Celery sticks have so little flavour I need to add salt (or peanut butter) to make it worthwhile.
Where celery shines, though, is in making mirepoix. A base of cut carrots, onions and celery (peppers too) is the basis for many fine soups, sauces and stews.
For the first sentence, I would say that applies to any crudité vegetable. Or, rather, that celery has as much flavor as carrots or cauliflower or peppers or whatnot. None of which I want unless they’re drenched in blue cheese dressing.
As for the second, if they’re so flavorlesss, why would they shine in a mirepoix? Obviously, it’s because they aren’t flavorless.
Darren, you really should start an “Ask the guy who is completely uninterested in food” thread. I can think of a million questions I’d like to ask, as your attitude is startling and alien to me. If you’d be willing to start such a thread, I’ll read it with great interest and ask many questions.
How are you figuring that the Center for Science in the Public Interest, a run-of-the-mill nonprofit organization with what seem to be pretty much conventional and mainstream positions on improving general nutrition, is “dipshittier” than an actual anti-vaccination advocate?
Thanks, but an “AMA about a topic that I don’t really know or care much about” thread? I simply have other things that I’d rather spend my time and money on than worrying about food. For example, reading. Spending a long time lingering over a multi-course meal would be wasted dead time to me. I’d rather (for instance) microwave a 99 cent frozen cheeseburger that I could eat with one hand so that I can continue to read a book with the other (or manipulate a mouse.)
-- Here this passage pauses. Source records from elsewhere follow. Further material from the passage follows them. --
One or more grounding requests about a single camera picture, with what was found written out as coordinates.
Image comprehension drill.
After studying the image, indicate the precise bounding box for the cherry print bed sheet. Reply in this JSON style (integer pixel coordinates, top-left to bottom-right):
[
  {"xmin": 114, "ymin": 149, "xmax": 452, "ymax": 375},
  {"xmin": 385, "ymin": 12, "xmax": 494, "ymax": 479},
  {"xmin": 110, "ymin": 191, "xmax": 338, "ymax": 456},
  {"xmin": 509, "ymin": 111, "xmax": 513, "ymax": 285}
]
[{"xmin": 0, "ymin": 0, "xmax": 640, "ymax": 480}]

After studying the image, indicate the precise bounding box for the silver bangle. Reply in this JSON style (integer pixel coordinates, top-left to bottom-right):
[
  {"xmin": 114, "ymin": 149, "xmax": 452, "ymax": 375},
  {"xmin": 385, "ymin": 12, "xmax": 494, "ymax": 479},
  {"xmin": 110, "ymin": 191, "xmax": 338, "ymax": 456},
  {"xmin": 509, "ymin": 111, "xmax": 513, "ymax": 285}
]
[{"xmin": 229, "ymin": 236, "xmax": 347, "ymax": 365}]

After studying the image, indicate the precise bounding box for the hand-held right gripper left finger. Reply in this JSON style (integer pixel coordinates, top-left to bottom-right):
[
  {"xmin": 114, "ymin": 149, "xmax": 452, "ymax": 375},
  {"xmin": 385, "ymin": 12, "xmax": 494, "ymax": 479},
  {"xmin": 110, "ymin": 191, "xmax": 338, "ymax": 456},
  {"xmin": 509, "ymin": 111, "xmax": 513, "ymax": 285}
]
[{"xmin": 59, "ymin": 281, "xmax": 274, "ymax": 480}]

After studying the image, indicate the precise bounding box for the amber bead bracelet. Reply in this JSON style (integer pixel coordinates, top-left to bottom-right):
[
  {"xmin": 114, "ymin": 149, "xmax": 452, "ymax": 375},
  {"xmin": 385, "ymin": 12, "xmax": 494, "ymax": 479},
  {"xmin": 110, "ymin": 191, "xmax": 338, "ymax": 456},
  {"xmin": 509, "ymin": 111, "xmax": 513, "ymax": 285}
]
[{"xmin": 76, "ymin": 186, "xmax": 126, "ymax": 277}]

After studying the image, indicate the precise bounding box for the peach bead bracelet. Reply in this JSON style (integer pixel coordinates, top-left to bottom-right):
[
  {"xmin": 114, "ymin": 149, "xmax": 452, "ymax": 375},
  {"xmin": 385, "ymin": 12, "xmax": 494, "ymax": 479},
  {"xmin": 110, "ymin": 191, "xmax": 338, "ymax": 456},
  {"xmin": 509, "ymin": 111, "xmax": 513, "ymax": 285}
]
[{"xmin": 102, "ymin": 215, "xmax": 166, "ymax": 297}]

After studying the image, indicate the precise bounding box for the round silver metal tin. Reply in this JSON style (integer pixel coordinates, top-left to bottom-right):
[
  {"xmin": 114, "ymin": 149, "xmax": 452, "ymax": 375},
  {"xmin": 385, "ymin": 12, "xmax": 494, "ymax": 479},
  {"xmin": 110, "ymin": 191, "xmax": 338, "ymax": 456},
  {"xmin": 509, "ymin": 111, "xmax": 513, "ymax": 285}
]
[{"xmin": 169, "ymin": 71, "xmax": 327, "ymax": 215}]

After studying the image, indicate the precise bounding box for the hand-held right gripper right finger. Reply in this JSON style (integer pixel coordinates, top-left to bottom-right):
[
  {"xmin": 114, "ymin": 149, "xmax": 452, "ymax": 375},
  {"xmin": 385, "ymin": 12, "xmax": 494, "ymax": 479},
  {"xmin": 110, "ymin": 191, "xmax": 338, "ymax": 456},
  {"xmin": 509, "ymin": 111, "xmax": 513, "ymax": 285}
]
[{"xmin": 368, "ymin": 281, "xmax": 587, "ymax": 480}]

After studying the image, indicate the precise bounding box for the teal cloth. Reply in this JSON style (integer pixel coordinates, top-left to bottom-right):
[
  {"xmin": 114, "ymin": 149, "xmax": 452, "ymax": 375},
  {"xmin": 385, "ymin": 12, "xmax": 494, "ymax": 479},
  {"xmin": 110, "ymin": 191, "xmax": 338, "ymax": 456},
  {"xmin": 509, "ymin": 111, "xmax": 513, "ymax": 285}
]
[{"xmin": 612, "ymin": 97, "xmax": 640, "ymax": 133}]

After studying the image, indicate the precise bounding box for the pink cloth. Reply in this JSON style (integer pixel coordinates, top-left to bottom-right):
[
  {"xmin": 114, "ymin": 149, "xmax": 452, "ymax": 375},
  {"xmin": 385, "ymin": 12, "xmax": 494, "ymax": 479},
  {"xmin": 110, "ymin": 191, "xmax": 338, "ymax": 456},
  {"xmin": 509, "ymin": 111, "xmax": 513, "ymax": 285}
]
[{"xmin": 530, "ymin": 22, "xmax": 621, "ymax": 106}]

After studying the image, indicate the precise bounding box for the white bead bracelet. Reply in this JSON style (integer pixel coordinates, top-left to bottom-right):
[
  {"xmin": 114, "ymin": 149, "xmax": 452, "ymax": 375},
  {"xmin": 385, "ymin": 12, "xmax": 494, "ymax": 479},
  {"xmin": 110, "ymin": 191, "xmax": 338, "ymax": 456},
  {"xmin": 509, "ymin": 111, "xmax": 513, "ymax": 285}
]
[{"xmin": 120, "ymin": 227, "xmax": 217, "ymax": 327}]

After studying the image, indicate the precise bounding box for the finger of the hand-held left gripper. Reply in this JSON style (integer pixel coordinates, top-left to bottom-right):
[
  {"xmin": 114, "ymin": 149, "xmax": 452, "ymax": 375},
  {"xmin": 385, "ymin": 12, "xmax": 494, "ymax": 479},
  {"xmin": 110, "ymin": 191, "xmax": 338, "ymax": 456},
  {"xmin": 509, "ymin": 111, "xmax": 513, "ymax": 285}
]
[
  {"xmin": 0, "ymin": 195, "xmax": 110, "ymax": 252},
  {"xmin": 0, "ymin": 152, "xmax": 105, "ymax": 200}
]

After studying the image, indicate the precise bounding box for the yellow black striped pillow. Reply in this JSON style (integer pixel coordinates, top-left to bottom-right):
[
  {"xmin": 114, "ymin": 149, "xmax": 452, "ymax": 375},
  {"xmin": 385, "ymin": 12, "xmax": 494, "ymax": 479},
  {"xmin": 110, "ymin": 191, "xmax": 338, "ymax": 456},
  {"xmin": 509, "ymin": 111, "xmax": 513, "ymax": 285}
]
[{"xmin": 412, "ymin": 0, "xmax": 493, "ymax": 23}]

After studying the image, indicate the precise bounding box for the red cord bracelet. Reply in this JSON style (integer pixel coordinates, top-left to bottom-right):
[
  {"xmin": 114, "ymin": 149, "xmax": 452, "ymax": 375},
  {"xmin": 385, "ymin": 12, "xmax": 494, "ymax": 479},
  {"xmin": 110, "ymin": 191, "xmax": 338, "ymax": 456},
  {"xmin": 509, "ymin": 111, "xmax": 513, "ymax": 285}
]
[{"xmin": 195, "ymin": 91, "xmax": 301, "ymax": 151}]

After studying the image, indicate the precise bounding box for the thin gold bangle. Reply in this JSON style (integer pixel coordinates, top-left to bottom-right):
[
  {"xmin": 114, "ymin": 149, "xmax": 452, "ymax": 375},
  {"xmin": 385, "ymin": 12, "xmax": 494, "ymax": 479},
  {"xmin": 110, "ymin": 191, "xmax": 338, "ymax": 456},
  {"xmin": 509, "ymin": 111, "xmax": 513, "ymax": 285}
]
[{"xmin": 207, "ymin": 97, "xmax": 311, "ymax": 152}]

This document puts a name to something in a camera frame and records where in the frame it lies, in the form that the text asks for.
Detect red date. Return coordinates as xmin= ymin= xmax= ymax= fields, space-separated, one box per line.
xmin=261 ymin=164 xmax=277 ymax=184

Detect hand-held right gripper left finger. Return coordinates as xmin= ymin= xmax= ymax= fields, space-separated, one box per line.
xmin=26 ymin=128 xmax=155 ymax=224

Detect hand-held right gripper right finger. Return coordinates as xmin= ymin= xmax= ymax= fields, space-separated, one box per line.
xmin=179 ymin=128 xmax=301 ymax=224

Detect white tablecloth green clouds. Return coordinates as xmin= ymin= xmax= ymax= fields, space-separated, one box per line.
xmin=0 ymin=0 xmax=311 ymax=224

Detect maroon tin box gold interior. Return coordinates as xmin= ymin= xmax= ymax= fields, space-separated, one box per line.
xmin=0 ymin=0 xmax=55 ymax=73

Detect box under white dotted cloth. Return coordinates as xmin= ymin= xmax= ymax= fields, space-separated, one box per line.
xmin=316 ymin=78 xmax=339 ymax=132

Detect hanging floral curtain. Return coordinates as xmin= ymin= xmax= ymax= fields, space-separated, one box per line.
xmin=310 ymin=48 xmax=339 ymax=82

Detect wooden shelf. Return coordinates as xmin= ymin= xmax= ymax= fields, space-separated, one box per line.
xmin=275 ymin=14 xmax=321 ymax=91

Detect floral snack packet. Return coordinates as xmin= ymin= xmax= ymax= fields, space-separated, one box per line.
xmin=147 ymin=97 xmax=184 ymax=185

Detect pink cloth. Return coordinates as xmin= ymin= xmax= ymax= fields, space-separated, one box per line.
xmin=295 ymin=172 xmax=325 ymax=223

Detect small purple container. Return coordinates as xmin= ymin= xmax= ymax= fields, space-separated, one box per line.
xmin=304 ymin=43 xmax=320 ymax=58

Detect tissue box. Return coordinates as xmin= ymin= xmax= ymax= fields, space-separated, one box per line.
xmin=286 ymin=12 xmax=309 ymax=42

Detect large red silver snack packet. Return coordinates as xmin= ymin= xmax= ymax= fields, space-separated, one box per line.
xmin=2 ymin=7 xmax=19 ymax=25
Oh, absolutely. Carrots are my “sweetness” ingredient for soups and stews. I don’t particularly find green peppers sweet, though. Red peppers, definitely. Green peppers are just grassy and, well, “green” to me, in a similar way to celery. (Looking it up, green pepper only has slightly more sugar than celery, with 2.4g per 100g vs 1.8g sugar per 100g in celery. Red peppers are 4.2g per 100g, and carrots are 4.7g per 100g, noticeably sweeter than both.)
Getting back to the original topic, a thought: Given that some young folks are unfamiliar with bay leaves, on finding them in their food. Chipotle workers are mostly the peers of those same young folks, and so you’d expect a similar proportion of them to be unfamiliar with them, too. They’re probably not the ones actually adding the bay leaves: Knowing how fast food works, there’s probably a bag of pre-seasoned rice that they get from somewhere further up the Chipotle’s supply chain, that they just open and empty into a steamer. And if any of those workers ever thought to ask their manager what that leaf was, they’d probably be told something like “It’s just a seasoning; don’t worry about it”. And so the guy behind the counter assembling the burrito bowl doesn’t know to take it out, and if he’s ever asked about it, he’s likely to answer something that very easily gets telephoned into “maybe it’s basil, I guess?”.
You misunderstand! It wouldn’t be a thread about food - it would be a thread about YOU. Surely that’s a subject you know and care about For example, I’d ask nosy questions like how you were raised, how old you are, if it has affected your social life (so much socializing is done around food), what your weight is like, if you’ve had any health issues, whether you think your tastebuds are less sensitive than other people’s…and on and on.
However, you are obviously under no obligation to satisfy my curiosity. If you are ever bored enough to consider an AMA thread, though, please do it!